What Is Wrong with My Model? Identifying Systematic Problems with Semantic Data Slicing

Chenyang Yang,Yining Hong,Grace A. Lewis,Tongshuang Wu,Christian Kästner
2024-09-14
Abstract:Machine learning models make mistakes, yet sometimes it is difficult to identify the systematic problems behind the mistakes. Practitioners engage in various activities, including error analysis, testing, auditing, and red-teaming, to form hypotheses of what can go (or has gone) wrong with their models. To validate these hypotheses, practitioners employ data slicing to identify relevant examples. However, traditional data slicing is limited by available features and programmatic slicing functions. In this work, we propose SemSlicer, a framework that supports semantic data slicing, which identifies a semantically coherent slice, without the need for existing features. SemSlicer uses Large Language Models to annotate datasets and generate slices from any user-defined slicing criteria.

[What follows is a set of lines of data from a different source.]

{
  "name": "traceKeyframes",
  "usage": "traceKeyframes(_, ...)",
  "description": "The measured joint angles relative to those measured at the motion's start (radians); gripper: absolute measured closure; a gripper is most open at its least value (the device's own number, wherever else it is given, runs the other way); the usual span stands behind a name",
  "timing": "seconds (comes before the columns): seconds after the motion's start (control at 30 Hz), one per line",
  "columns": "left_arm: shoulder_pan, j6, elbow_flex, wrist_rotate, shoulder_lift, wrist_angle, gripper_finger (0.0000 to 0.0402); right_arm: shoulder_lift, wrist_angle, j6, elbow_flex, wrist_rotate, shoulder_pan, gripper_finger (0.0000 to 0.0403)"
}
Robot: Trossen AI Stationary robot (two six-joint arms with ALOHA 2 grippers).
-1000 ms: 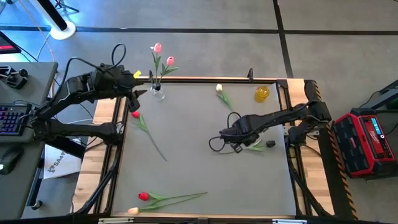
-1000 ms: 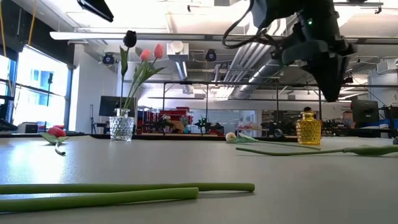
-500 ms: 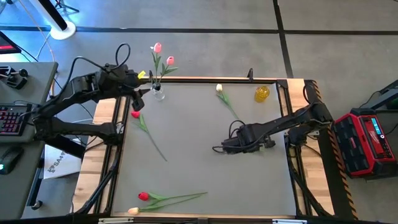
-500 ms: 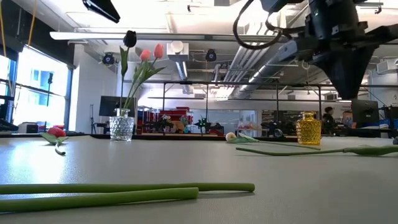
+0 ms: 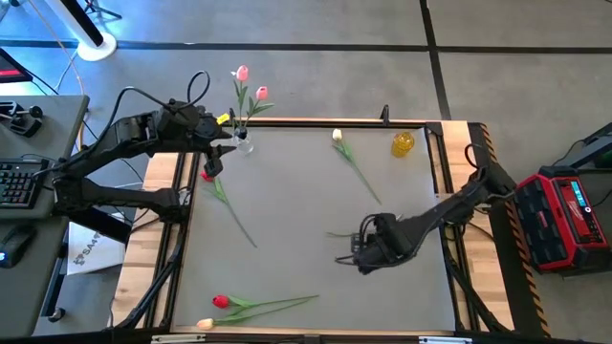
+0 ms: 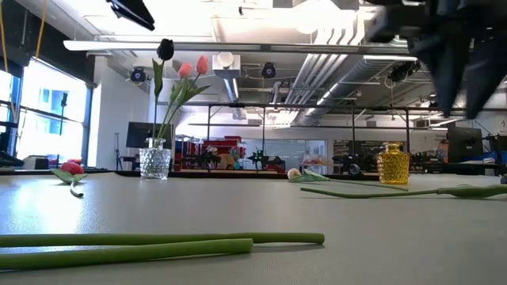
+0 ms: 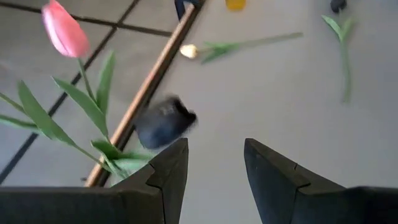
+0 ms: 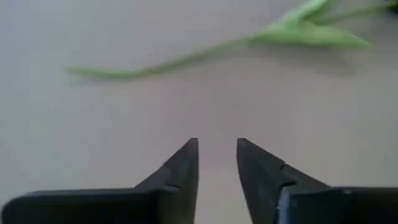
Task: Sort flowers into vase by color
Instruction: Put the black flower into the transparent vase
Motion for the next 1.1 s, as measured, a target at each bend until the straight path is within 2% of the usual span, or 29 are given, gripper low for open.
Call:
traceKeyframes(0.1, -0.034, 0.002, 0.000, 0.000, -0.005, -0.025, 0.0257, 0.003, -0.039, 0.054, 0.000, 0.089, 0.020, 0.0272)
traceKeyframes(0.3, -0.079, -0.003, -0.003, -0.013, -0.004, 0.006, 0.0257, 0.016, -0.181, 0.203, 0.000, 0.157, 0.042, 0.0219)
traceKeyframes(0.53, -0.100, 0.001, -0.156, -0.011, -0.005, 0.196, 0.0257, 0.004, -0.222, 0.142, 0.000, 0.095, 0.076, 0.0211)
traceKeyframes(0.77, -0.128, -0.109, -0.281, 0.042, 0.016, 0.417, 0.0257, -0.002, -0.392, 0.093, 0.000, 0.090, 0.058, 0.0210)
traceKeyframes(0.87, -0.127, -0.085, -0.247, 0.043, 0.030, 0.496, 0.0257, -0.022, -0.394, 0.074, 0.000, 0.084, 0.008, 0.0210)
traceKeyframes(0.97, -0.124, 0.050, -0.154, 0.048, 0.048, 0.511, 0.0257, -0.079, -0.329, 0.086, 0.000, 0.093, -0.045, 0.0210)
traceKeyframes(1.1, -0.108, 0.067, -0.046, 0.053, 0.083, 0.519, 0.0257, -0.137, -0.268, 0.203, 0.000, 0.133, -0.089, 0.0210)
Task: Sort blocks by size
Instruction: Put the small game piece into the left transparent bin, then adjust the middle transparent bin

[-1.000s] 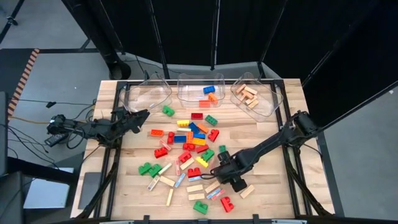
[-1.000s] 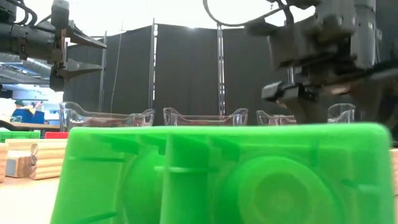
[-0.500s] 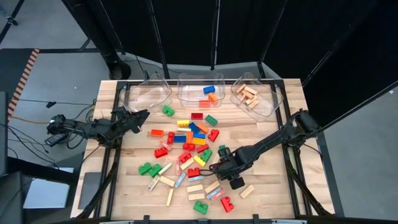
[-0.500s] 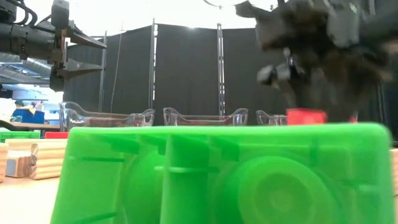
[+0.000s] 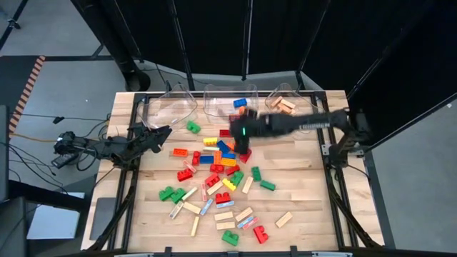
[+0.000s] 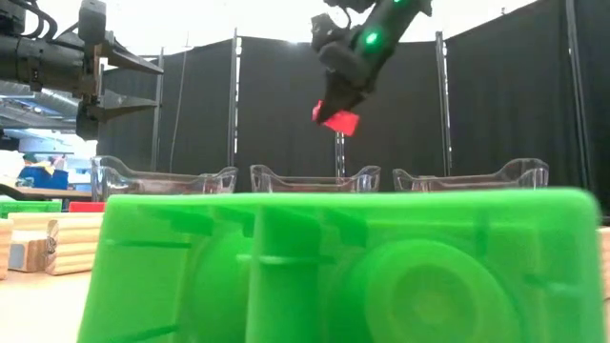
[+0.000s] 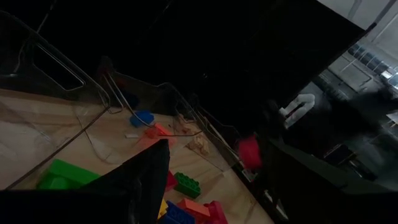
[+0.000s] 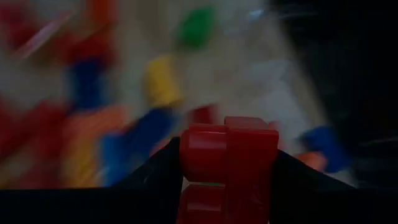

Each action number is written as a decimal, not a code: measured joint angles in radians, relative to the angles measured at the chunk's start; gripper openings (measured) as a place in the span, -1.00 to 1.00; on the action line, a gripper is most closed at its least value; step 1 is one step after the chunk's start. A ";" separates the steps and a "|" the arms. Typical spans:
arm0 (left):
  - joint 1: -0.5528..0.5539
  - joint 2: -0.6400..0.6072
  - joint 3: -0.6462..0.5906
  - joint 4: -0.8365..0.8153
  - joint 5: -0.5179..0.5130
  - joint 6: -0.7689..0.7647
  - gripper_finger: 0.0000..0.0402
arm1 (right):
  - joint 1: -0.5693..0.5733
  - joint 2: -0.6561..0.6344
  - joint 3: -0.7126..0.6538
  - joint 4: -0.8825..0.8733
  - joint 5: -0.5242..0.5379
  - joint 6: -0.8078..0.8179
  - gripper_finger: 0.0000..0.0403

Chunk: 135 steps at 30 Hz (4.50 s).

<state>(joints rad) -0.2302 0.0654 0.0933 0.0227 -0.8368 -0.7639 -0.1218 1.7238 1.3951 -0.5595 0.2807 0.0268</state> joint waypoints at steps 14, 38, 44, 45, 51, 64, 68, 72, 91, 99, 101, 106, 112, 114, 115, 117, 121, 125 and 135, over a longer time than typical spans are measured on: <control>0.000 0.000 0.000 -0.003 0.008 0.000 0.34 | -0.149 0.366 0.544 0.208 -0.158 -0.080 -0.12; 0.000 0.000 0.000 -0.001 0.030 0.000 0.34 | -0.184 0.811 0.927 0.452 -0.245 0.052 0.44; 0.000 0.000 0.000 -0.008 0.030 0.000 0.34 | -0.200 0.765 0.926 0.403 -0.245 0.093 0.68; 0.000 0.000 0.000 -0.013 0.030 0.000 0.34 | -0.200 0.746 0.926 0.382 -0.245 0.088 0.67; 0.000 0.000 0.000 -0.037 0.030 0.000 0.34 | -0.153 0.657 0.929 0.172 -0.270 0.001 0.49; 0.000 0.000 0.000 -0.045 0.030 0.000 0.34 | -0.070 0.647 0.658 0.211 -0.204 0.067 0.30; 0.000 0.000 0.000 -0.051 0.030 0.000 0.34 | -0.074 0.648 0.580 0.330 -0.123 0.057 0.30; 0.000 0.000 0.000 -0.058 0.030 0.000 0.34 | -0.079 0.645 0.531 0.421 -0.101 0.048 0.30; 0.000 0.000 0.000 -0.060 0.030 0.000 0.34 | -0.108 0.647 0.430 0.497 -0.145 0.075 0.23; 0.000 0.000 0.000 -0.062 0.030 0.000 0.34 | -0.072 0.647 0.446 0.489 -0.134 0.040 0.22; 0.000 0.000 0.000 -0.063 0.030 0.000 0.34 | -0.057 0.647 0.485 0.484 -0.115 0.003 0.20; 0.000 0.000 0.000 -0.068 0.030 0.000 0.34 | -0.022 0.643 0.620 0.421 -0.093 -0.030 0.17; 0.000 0.000 0.000 -0.077 0.029 0.000 0.34 | 0.033 0.675 0.578 0.453 0.058 -0.072 0.15; 0.000 0.000 0.000 -0.082 0.029 0.000 0.34 | 0.024 0.706 0.553 0.459 0.072 -0.074 0.14; 0.000 0.000 0.000 -0.085 0.029 0.000 0.34 | 0.017 0.725 0.553 0.501 0.067 -0.072 0.14; 0.000 0.001 0.000 -0.093 0.029 0.000 0.34 | 0.006 0.738 0.551 0.501 0.070 -0.076 0.14; 0.000 0.009 0.000 -0.100 0.028 0.000 0.34 | -0.010 0.743 0.556 0.537 0.076 -0.079 0.13; -0.001 0.014 0.000 -0.107 0.030 0.000 0.34 | -0.035 0.745 0.555 0.536 0.013 -0.012 0.12; -0.001 0.014 0.000 -0.106 0.030 0.000 0.34 | -0.047 0.784 0.558 0.539 -0.035 0.021 0.08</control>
<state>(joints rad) -0.2310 0.0795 0.0929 -0.0837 -0.8066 -0.7639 -0.1692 2.5075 1.9535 -0.0203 0.2459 0.0482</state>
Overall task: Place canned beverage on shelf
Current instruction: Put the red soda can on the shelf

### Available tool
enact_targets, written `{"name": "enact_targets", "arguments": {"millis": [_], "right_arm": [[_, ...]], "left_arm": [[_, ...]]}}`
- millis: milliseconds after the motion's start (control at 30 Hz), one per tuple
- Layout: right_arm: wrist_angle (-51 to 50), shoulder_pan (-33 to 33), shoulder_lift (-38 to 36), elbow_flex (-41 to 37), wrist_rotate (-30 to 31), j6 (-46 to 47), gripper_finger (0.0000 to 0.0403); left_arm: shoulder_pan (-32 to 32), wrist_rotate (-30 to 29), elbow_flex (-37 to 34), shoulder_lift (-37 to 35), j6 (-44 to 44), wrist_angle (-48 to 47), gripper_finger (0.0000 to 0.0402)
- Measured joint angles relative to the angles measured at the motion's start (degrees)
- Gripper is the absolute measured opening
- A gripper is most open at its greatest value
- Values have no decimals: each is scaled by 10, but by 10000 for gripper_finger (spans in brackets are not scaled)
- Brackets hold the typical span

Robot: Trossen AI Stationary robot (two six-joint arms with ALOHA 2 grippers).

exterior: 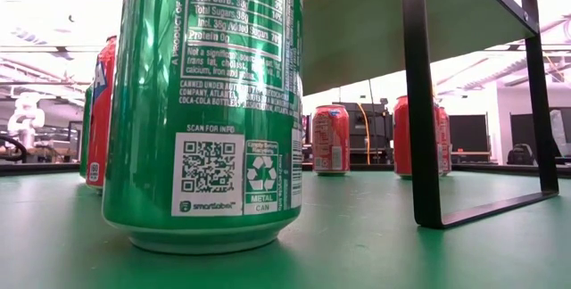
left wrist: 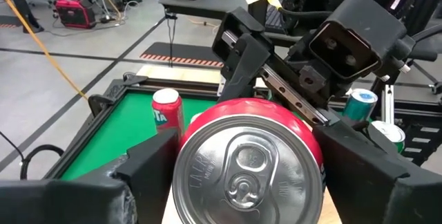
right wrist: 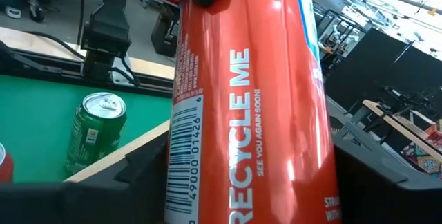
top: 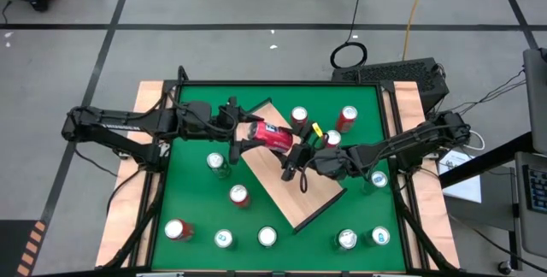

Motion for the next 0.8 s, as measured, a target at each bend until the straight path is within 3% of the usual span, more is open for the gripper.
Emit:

We show that SemSlicer generates accurate slices with low cost, allows flexible trade-offs between different design dimensions, reliably identifies under-performing data slices, and helps practitioners identify useful data slices that reflect systematic problems.
Software Engineering,Artificial Intelligence,Computation and Language,Machine Learning
What problem does this paper attempt to address?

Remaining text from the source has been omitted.